▶ Exercise material:
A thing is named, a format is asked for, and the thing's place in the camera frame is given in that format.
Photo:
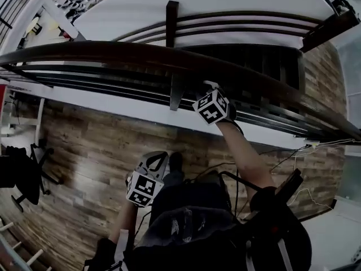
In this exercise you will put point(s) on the person's black shoe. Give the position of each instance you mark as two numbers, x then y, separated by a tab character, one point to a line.
176	162

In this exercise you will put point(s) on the light wooden dowel rack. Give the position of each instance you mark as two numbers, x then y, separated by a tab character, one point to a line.
35	257

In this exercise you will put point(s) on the dark wooden handrail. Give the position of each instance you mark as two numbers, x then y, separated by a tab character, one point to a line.
112	52

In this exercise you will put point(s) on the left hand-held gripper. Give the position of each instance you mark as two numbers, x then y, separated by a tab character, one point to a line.
141	189

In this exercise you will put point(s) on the person's right forearm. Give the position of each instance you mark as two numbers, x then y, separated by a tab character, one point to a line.
239	157

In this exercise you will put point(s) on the person's leg in dark trousers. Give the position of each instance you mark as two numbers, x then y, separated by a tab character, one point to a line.
173	179

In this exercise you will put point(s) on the dark stairwell balustrade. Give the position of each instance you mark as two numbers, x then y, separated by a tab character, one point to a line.
171	21

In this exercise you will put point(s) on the black chest-mounted box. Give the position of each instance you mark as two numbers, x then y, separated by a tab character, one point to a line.
290	185

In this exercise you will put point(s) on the black office chair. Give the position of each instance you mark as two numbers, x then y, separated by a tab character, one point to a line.
17	174

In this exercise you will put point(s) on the white metal rack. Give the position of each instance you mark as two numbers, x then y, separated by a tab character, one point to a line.
39	117

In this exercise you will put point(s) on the round light stool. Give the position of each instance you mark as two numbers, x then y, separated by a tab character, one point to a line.
34	21

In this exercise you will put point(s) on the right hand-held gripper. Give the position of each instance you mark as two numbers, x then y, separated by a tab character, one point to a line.
211	109

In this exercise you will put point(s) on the person's left forearm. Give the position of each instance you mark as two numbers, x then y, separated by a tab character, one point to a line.
124	222

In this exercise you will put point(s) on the white power strip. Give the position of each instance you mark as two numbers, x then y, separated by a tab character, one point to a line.
308	145

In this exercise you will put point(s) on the red panel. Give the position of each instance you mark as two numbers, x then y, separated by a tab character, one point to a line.
2	100

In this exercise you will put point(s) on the person's torso in dark clothing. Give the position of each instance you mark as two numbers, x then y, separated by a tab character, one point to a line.
197	236

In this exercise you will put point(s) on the cluster of black white objects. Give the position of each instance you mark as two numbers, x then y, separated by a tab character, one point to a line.
73	6

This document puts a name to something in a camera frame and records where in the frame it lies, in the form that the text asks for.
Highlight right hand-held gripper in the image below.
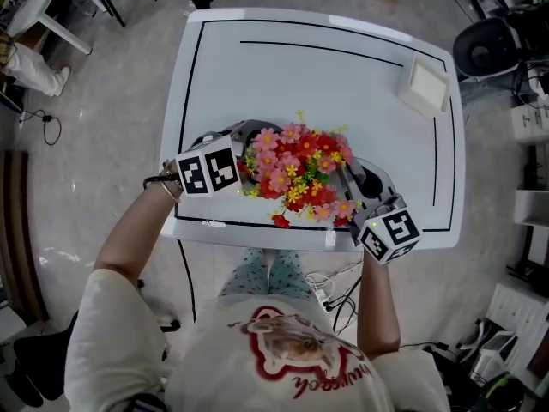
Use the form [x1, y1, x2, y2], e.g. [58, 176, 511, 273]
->
[341, 156, 422, 266]

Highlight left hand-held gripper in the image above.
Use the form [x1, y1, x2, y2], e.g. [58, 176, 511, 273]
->
[175, 119, 269, 197]

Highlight flower pot with colourful flowers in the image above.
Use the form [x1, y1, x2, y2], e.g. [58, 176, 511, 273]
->
[238, 109, 364, 230]

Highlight person's right forearm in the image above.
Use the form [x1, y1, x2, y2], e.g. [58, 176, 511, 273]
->
[357, 249, 402, 361]

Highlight person's left forearm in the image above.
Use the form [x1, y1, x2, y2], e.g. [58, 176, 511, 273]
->
[93, 173, 186, 283]

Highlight silver bangle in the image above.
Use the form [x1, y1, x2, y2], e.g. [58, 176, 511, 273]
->
[159, 180, 183, 204]

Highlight black wrist band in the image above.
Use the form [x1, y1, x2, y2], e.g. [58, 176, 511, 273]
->
[142, 173, 184, 191]

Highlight patterned light trousers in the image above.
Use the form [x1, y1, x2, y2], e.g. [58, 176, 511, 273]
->
[218, 248, 319, 304]

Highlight white shelf unit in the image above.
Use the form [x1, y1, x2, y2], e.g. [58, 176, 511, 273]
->
[512, 143, 549, 270]

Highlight white square tray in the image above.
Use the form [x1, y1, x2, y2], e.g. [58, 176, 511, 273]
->
[396, 53, 452, 119]

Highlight white drawer cabinet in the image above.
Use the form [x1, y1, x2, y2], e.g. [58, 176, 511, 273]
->
[486, 282, 549, 362]

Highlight white printed t-shirt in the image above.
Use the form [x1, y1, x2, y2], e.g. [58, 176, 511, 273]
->
[63, 268, 451, 412]

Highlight black office chair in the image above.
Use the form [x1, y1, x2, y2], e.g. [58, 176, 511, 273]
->
[452, 16, 523, 82]

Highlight brown wooden panel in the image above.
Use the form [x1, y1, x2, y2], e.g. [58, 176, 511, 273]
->
[0, 149, 49, 322]

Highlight white side table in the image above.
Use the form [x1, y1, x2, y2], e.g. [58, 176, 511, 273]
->
[5, 0, 109, 56]

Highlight white power strip with cables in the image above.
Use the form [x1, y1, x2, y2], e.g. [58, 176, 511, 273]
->
[305, 262, 365, 333]

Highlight black floor cable with adapter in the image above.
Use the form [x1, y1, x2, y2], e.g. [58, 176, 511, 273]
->
[19, 108, 63, 148]

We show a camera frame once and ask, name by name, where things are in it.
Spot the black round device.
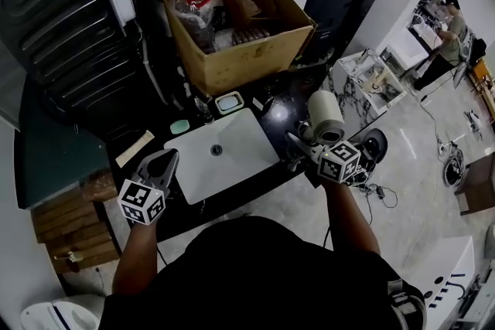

▶ The problem:
Go through the entries and report every line with the string "that".

▶ Solution below:
A thing is named, a format is asked for, and the thing's place in the camera frame is given in that format.
This document puts a name to something in a camera frame and records where in the frame it lies, in the form that the text asks for.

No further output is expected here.